On October 29, barely two months after Bowerman first posted her plea to Facebook, Alain went to the hospital for her first screening. She was a match. In fact, says Bowerman, her liver was “the healthiest they’d ever seen.”
While it can often take a year for a live donation to happen with all the screening, Alain was driven, and on November 17, the two entered the hospital for the operation, which went as smoothly as could be expected.
That was a month and a half ago. Now, Dyke is home from the hospital, with family and friends. He’s even talking about getting the old band together again. He’s come a long way, says Bowerman, for a man who they had expected to die within the next 24 months.
“When I was asked to create the Facebook page,” says Bowerman, I was skeptical of its benefits. My mom had met a woman who told her a story of how a Facebook page had saved her husband life. Her husband had been on the donor list for a liver and had been waiting a long time. As a last resort she reached out to the public looking for a donor. A very short time later an anonymous donor stepped forward and saved her husband’s life.
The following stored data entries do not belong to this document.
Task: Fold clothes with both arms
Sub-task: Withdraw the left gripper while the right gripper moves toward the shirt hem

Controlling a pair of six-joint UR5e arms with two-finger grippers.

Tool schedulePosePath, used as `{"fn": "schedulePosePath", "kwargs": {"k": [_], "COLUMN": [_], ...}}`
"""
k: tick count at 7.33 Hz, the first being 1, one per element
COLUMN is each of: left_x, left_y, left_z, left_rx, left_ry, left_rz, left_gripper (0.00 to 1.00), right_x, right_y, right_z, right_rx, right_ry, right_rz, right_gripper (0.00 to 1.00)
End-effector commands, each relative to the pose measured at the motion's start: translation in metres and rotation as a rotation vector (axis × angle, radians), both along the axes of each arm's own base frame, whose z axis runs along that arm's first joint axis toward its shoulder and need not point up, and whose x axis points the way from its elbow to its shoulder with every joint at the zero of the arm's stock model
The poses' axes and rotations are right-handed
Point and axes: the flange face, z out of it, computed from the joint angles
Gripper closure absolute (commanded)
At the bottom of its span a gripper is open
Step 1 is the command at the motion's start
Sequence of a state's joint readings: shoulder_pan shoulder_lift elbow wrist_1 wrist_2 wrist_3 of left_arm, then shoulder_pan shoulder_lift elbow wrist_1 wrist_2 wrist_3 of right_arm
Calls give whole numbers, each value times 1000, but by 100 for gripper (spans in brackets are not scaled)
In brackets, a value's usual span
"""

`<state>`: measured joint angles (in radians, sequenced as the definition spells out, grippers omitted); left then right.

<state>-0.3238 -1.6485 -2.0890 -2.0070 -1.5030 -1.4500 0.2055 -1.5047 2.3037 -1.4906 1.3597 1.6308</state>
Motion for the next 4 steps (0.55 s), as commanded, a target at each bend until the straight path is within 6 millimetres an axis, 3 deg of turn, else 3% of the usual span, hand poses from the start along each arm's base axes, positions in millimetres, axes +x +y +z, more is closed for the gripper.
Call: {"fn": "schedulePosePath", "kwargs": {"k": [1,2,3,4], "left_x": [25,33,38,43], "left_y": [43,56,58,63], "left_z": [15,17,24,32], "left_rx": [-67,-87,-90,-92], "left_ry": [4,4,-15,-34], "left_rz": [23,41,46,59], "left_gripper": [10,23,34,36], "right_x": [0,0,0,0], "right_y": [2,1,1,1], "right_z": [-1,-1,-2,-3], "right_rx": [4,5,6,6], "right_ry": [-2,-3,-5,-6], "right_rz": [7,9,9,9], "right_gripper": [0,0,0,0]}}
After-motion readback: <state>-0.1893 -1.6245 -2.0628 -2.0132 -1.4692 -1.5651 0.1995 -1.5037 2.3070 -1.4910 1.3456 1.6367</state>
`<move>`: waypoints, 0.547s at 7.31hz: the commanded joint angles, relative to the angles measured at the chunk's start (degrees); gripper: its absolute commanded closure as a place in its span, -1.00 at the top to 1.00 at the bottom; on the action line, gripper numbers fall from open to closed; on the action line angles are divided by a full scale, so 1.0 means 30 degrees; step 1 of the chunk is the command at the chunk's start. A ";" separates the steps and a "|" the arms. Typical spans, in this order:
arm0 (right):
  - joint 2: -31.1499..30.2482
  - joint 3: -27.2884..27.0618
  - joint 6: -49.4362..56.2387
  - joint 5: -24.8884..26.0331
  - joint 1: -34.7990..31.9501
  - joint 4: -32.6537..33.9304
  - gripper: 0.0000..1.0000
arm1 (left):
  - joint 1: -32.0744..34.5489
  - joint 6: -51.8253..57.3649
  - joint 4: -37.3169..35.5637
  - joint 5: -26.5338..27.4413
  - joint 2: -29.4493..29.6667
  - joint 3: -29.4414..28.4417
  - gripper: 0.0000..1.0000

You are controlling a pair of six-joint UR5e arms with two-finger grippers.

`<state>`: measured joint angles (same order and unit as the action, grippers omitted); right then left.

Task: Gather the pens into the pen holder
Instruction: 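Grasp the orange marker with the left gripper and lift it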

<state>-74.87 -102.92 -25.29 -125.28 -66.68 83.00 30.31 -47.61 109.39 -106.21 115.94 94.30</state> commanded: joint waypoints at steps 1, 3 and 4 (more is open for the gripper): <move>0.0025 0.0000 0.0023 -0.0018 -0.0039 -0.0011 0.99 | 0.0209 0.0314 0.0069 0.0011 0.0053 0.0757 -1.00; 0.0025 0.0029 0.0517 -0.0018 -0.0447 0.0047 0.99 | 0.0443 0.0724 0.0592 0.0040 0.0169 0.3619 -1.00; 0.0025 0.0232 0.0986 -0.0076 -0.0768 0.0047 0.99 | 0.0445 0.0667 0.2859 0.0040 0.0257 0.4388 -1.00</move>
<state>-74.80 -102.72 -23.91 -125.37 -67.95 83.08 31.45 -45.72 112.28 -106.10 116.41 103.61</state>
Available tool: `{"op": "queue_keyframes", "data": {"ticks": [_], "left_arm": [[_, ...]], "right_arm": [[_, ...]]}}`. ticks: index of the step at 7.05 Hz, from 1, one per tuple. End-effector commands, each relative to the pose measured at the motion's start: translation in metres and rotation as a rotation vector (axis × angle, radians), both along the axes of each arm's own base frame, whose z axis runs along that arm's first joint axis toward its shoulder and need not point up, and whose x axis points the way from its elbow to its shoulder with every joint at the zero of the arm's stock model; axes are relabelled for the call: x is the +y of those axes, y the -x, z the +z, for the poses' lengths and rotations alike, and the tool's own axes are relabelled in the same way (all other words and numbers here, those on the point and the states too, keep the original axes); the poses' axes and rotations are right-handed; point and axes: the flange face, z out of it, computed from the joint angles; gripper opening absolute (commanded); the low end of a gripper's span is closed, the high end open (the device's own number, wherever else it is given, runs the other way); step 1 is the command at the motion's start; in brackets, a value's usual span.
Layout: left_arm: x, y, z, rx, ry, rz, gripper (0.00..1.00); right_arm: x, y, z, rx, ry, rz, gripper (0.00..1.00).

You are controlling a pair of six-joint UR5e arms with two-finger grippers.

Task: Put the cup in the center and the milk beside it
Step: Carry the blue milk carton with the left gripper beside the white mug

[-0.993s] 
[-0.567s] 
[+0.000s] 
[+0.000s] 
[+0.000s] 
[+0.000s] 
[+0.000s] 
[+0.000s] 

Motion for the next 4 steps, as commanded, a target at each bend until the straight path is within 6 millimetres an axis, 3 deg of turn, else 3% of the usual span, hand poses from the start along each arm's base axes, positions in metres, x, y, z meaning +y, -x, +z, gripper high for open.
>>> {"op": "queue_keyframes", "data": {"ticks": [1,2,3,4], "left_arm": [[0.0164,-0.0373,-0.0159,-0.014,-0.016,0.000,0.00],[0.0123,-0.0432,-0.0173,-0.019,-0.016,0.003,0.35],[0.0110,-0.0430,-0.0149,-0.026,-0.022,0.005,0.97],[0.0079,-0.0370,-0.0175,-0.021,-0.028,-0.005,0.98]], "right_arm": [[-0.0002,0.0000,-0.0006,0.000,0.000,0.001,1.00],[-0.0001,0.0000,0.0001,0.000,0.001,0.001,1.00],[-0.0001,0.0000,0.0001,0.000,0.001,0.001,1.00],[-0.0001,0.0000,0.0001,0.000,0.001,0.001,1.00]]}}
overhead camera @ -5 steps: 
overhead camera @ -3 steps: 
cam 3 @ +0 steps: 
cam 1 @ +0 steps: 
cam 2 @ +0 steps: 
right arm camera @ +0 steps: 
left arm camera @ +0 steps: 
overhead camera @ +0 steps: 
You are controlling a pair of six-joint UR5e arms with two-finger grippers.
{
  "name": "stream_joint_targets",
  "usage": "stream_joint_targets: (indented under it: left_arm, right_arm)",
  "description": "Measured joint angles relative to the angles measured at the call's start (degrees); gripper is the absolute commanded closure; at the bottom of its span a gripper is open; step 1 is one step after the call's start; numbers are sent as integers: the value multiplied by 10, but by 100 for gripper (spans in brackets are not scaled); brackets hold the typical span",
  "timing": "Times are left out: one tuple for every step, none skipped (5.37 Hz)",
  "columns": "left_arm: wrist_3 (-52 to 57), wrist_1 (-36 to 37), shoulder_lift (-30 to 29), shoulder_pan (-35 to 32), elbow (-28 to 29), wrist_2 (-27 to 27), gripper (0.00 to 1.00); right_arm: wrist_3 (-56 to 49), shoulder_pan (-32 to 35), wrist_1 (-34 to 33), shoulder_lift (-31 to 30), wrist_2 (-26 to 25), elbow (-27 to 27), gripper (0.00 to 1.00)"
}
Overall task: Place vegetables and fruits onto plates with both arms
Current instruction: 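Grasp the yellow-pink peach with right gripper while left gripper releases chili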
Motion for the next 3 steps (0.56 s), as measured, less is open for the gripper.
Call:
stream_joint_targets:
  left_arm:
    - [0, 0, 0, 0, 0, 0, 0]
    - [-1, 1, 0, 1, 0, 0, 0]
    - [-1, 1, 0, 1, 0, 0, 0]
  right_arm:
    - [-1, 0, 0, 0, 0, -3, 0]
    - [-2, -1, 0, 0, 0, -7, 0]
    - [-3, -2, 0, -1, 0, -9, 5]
“After hearing this from my mom i decided to put our story out there. I had no idea how much awareness and support it would generate. Since the launch of the page, we have generated so much awareness on our story and transplant research. Seven donors came forward for my father for screening and an outpouring of support from family, friends and complete strangers warmed my heart.”
“We had no hope and honestly figured my dad would become another transplant statistic. That he would die waiting on a transplant list, as so many do.”
“What am I going to do with this new life?” Dyke said, in a recent interview with the Ottawa Sun “The only answer that I have is that I cherish and take absolute 100% care of the gift that I have received. The urgency of living is definitely paramount… I just want to suck up the day.”